DDBJ Cloud とは?

新型シークエンサの解析現場では、大量データを扱う計算機資源が手元にない場合に、クラウド上で解析を行なう解析スタイルが広がりつつあります。DDBJでは国立遺伝学研究所のスーパーコンピュータをライフサイエンス用のクラウドとして活用する為に、クラウド環境「DDBJ Cloud」の基盤整備を進めています。
クラウドとは計算機データセンタと同義で、インターネット越しにデータセンタの計算機資源を活用する利用形態をいいます。クラウド環境が充実すれば、データ解析の全工程をクラウド上で完結させる事も可能です。
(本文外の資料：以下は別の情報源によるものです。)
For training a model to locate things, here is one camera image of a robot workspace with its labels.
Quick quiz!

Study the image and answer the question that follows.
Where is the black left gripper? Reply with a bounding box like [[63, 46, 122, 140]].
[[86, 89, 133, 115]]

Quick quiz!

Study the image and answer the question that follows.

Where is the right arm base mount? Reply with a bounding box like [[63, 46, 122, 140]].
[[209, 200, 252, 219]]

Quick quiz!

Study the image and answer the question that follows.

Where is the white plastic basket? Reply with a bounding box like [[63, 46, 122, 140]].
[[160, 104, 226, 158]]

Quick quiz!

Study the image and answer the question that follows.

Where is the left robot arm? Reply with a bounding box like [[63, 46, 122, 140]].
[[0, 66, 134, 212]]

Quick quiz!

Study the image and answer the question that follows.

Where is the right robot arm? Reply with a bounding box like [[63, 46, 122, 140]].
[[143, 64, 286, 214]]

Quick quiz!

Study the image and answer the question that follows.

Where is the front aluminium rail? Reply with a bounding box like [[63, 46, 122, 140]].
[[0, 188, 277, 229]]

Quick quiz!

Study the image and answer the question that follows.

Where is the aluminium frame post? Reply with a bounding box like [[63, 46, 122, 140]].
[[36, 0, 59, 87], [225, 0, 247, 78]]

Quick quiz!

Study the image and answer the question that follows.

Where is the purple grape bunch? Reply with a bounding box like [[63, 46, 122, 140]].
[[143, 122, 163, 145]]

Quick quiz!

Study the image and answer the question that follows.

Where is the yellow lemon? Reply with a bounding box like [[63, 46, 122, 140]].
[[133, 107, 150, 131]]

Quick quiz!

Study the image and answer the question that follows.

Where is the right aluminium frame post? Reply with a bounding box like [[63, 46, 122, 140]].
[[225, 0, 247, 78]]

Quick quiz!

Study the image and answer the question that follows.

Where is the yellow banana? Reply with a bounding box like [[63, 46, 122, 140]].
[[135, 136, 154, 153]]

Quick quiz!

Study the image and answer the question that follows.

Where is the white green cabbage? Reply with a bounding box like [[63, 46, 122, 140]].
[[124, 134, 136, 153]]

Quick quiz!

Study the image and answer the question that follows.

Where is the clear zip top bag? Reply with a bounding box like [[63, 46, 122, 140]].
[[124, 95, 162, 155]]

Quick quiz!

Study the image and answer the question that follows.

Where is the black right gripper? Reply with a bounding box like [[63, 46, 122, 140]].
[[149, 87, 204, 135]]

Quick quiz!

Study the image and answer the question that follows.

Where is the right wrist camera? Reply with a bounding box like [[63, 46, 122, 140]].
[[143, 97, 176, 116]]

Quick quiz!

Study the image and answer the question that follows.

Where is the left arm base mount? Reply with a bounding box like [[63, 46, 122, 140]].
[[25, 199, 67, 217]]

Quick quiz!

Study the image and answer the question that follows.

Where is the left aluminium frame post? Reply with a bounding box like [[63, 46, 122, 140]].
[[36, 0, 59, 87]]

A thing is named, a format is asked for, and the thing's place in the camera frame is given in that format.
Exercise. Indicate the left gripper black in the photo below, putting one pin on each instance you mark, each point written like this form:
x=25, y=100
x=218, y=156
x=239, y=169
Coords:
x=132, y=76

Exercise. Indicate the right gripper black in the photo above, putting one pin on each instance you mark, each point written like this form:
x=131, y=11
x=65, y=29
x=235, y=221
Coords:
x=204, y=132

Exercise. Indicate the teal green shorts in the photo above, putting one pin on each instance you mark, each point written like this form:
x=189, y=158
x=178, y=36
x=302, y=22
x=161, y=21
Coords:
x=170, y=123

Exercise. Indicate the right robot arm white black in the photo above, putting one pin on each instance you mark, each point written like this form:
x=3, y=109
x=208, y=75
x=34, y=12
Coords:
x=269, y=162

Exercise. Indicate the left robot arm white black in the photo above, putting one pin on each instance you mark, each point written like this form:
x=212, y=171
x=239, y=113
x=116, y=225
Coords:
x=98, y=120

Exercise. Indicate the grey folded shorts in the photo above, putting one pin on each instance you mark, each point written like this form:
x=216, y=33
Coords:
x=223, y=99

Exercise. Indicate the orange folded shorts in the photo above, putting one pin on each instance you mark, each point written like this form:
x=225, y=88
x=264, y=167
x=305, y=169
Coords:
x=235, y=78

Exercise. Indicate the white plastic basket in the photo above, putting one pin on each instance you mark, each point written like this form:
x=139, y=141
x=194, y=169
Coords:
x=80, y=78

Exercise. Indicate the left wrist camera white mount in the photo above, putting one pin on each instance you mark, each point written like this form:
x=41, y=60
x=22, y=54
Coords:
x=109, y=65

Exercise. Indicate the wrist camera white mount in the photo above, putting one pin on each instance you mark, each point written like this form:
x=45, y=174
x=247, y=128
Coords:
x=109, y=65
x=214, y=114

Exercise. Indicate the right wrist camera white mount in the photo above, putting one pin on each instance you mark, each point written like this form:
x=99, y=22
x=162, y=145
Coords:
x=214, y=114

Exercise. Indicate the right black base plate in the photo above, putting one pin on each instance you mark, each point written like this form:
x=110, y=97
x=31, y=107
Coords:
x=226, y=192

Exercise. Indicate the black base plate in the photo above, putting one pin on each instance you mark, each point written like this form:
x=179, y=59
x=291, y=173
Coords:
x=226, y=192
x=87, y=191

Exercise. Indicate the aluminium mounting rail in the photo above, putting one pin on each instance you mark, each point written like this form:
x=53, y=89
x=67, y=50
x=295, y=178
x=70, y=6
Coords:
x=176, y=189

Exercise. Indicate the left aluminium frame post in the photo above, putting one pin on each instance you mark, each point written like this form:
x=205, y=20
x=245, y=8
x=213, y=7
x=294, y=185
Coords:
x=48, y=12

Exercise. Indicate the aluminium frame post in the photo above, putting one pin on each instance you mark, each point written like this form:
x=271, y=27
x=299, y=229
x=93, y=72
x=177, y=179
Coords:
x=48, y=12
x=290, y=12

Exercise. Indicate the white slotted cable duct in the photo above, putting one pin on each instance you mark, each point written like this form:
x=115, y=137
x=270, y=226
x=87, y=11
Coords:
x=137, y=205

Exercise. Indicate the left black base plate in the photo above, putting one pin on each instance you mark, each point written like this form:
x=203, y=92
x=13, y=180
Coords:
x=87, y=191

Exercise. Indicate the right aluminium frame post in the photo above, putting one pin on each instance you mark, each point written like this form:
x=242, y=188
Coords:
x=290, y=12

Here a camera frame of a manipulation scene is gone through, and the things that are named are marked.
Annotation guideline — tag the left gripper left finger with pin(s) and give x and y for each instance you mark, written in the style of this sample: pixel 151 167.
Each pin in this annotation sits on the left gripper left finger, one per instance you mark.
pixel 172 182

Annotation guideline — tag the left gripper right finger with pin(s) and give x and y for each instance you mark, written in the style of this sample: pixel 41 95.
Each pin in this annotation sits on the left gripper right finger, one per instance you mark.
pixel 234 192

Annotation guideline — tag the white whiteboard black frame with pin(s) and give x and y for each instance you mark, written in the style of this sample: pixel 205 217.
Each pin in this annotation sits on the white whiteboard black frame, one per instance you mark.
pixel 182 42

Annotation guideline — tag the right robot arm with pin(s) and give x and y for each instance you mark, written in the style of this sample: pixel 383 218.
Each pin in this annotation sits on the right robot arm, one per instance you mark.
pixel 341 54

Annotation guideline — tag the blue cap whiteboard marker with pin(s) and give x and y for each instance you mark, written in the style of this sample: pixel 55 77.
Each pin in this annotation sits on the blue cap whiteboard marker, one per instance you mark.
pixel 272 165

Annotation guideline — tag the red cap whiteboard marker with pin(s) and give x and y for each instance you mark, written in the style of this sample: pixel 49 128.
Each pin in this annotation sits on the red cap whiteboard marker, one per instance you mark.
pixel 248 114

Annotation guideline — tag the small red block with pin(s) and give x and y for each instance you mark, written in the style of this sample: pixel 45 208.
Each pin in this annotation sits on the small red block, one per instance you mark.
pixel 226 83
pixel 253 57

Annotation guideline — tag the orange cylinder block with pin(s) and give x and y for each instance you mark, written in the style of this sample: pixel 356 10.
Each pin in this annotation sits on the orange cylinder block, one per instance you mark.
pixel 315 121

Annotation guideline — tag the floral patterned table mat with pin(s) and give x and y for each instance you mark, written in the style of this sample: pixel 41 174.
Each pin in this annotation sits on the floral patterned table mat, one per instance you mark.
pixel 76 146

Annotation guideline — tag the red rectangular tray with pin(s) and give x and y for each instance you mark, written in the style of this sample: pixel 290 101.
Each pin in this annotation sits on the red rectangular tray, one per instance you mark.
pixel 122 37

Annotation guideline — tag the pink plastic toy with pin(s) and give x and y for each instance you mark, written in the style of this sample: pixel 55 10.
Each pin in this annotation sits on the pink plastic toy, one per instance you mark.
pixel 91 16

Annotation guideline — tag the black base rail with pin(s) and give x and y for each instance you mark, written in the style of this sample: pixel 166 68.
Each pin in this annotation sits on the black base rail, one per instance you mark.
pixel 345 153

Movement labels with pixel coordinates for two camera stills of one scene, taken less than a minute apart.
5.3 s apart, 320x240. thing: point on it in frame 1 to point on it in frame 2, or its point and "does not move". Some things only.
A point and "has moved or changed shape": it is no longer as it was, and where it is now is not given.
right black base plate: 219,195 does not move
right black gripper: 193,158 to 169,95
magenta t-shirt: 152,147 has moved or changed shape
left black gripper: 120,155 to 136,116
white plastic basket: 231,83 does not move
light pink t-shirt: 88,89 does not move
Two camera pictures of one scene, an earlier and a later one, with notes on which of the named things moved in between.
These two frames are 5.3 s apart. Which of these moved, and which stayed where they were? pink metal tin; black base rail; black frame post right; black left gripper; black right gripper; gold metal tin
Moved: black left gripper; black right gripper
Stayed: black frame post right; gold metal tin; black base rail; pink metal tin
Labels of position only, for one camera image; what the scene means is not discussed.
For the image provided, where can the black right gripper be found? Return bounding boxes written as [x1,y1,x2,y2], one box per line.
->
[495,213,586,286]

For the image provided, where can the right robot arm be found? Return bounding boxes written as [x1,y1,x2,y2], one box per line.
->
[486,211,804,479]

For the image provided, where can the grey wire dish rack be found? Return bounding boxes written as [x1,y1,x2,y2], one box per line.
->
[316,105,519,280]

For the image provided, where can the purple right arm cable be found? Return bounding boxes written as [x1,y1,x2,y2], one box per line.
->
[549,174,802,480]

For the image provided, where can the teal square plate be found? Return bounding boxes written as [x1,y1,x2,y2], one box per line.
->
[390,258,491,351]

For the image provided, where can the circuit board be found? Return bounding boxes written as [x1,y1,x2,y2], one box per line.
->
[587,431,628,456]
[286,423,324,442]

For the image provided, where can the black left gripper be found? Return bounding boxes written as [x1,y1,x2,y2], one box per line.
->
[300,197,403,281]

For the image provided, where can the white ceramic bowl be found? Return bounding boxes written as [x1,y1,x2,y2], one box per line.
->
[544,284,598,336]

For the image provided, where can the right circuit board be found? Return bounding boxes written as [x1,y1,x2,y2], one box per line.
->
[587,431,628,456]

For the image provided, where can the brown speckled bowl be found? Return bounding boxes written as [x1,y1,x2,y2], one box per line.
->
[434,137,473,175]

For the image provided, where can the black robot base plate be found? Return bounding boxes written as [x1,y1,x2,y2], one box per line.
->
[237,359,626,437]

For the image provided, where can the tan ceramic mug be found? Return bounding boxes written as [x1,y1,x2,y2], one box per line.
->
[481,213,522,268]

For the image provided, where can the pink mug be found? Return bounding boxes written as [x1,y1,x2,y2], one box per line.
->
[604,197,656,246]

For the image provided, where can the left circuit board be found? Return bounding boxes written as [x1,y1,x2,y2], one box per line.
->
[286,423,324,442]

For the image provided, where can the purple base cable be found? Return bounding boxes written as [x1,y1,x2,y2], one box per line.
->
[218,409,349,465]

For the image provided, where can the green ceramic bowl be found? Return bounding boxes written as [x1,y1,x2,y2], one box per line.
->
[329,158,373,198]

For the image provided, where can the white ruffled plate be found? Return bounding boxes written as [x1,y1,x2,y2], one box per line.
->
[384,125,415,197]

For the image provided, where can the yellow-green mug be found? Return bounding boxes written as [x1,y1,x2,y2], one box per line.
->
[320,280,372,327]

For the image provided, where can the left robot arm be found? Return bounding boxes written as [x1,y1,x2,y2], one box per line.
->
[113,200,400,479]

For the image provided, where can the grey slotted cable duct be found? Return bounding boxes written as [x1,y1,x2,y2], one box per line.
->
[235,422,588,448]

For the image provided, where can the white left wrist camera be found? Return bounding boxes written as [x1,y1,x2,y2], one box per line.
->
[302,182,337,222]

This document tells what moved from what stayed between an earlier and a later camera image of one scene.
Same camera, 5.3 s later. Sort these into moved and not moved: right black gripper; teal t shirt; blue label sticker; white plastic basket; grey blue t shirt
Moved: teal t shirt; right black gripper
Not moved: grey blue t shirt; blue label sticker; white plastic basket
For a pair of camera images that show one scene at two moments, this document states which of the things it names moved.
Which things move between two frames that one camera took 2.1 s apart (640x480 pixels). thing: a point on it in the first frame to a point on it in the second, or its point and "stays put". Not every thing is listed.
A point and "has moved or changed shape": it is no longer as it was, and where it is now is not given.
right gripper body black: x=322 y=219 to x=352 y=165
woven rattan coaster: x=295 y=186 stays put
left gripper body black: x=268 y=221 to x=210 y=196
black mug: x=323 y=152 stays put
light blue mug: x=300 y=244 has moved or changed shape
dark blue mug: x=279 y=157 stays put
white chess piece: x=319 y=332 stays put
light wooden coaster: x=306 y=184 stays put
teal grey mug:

例えばゲノム解析の場合は、クラウド環境にシーケンスデータをアップロード、クラウドに設置済みの公共データセットを利用して解析を行い、ブラウザも参照配列や解析配列をクラウド上で動かす事が出来るようになります。
DDBJ Cloudの整備目標は、「シーケンス生データの登録」~「塩基配列の注釈付け」~「注釈結果のDDBJへの登録」の一連の処理をクラウド上で実現する事です。


DDBJ Cloud の利用方法

DDBJでは「DDBJ Cloud」の使い方として、新型シークエンサ大量配列処理の問題と対応した「クラウド型計算機資源利用法」を提案しています。大量配列を扱う上で、データ保管庫不足にはアーカイブデータベースDRAの利用を提案します。また計算機不足には、DDBJオープンシステムプロジェクトを、計算機と解析要員不足にはDDBJ pipelineを提案しています。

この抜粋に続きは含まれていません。